I was given this UTF-16 XML file to work with. I converted this to UTF-8 (iconv -f UTF16 -t UTF8 'file-utf16.xml' > 'file-utf8.xml'
) but the result doesn't seem like it's normal text file. I'm using OS X, and when I open this converted file in Sublime Text 2, the following is shown, and simplexml_load_file
return false
.
<?xml version="1.0" encoding="UTF-16" standalone="no"?>
<Item itemno="0000004" desc="" qtyavail="0" unitprice="0" salesprice="0" block="Yes" dnr="No"/>
<Item itemno="000001" desc="" qtyavail="0" unitprice="199.99" salesprice="199.99" block="No" dnr="No"/>
...
When I open it with textEdit, the characters are all strange.
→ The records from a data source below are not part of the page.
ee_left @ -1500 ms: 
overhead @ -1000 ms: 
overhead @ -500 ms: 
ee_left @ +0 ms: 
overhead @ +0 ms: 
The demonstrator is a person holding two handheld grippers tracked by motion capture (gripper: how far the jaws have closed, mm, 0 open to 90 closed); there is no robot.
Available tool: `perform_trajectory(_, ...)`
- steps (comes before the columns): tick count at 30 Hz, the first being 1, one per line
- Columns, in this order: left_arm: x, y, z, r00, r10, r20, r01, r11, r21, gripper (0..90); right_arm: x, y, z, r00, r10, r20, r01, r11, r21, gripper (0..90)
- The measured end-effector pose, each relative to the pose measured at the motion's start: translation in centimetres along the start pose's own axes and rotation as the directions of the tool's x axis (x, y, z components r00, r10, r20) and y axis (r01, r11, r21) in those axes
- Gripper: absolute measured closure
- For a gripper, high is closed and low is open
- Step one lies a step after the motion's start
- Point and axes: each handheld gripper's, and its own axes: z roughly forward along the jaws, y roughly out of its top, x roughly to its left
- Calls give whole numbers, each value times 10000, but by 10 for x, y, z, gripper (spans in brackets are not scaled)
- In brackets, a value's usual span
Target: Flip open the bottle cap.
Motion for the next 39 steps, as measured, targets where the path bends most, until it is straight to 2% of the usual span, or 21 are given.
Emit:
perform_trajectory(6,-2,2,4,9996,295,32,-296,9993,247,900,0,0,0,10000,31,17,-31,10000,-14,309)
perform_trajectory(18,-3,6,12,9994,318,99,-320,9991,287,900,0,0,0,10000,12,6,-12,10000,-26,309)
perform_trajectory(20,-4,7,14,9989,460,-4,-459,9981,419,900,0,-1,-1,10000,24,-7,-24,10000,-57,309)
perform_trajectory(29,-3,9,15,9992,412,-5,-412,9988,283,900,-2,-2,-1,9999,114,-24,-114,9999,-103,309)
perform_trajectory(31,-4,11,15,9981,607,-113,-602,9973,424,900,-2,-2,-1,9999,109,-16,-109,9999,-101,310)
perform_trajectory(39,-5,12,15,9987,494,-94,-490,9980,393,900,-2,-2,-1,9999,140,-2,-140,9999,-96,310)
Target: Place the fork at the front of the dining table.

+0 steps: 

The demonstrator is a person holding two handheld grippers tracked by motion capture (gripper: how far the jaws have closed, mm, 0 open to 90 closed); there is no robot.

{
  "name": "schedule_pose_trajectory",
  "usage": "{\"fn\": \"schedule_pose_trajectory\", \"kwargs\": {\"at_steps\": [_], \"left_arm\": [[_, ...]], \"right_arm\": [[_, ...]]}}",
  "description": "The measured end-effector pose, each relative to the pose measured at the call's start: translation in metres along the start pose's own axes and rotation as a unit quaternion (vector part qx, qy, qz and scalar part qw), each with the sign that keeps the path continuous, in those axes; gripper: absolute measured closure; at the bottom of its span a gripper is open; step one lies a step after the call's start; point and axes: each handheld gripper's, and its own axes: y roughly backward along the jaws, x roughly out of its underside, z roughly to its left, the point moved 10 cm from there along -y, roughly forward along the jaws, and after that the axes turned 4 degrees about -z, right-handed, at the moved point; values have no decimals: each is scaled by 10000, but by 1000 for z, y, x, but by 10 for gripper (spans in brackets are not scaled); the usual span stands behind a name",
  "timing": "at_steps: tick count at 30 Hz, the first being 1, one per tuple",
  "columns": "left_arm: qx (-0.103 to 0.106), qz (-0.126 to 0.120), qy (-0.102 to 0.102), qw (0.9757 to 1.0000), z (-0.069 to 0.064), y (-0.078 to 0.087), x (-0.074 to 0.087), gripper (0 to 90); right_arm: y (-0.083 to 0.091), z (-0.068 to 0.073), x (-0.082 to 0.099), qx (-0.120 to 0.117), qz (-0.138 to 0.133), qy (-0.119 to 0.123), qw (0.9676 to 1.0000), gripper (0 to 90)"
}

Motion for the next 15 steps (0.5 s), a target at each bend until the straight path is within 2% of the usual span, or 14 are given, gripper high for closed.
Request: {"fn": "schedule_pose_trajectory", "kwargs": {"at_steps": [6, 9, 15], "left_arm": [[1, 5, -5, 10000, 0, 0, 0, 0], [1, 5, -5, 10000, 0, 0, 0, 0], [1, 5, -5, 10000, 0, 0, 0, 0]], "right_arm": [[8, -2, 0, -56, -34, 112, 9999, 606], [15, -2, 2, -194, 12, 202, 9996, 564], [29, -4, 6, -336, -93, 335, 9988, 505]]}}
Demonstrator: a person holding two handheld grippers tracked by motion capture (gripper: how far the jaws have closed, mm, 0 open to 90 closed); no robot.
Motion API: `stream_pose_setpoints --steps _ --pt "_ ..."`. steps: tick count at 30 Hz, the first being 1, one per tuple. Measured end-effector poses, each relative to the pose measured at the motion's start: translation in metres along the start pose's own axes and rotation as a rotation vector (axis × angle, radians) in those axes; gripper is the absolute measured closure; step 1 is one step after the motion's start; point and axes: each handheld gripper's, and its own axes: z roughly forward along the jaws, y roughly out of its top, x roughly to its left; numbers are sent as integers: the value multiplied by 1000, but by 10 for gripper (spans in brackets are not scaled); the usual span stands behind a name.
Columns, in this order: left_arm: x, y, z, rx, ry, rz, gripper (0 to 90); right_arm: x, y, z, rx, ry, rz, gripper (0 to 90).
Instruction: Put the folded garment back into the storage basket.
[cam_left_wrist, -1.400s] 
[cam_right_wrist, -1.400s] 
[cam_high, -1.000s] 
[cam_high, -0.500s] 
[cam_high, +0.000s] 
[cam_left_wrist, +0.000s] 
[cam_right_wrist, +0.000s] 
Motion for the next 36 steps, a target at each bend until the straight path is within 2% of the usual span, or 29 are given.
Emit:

It's a mixture of Chinese characters and some other things like below. There is absolutely no Chinese in the original XML file, just Roman alphabet letters, numbers, and other typical characters used in XML.
㼼浸敶獲潩㵮ㄢ〮•湥潣楤杮∽呕ⵆ㘱•瑳湡慤潬敮∽潮㼢ਾ䤼整瑩浥潮∽〰〰〰∴搠獥㵣∢焠祴癡楡㵬〢•湵瑩牰捩㵥〢•慳敬灳楲散∽∰戠潬正∽教≳搠牮∽潎⼢ਾ䤼整瑩浥潮∽〰〰•敤捳∽•瑱慹慶汩∽∰甠楮灴楲散∽㤱⸹㤹•慳敬灳楲散∽㤱⸹㤹•汢捯㵫丢≯搠牮∽潎⼢ਾ
Is there something wrong with the encoding? If so, how can I make this into a regular text file to be read via simplexml_load_file
. If not, what is the problem here? As it is, this simplexml_load_file
returns false
on this file.
UPDATE:
Just realized that when I change the string encoding="UTF-16"
to encoding="UTF-8"
in the XML file, everything works. Is iconv
not enough to convert this to UTF-8?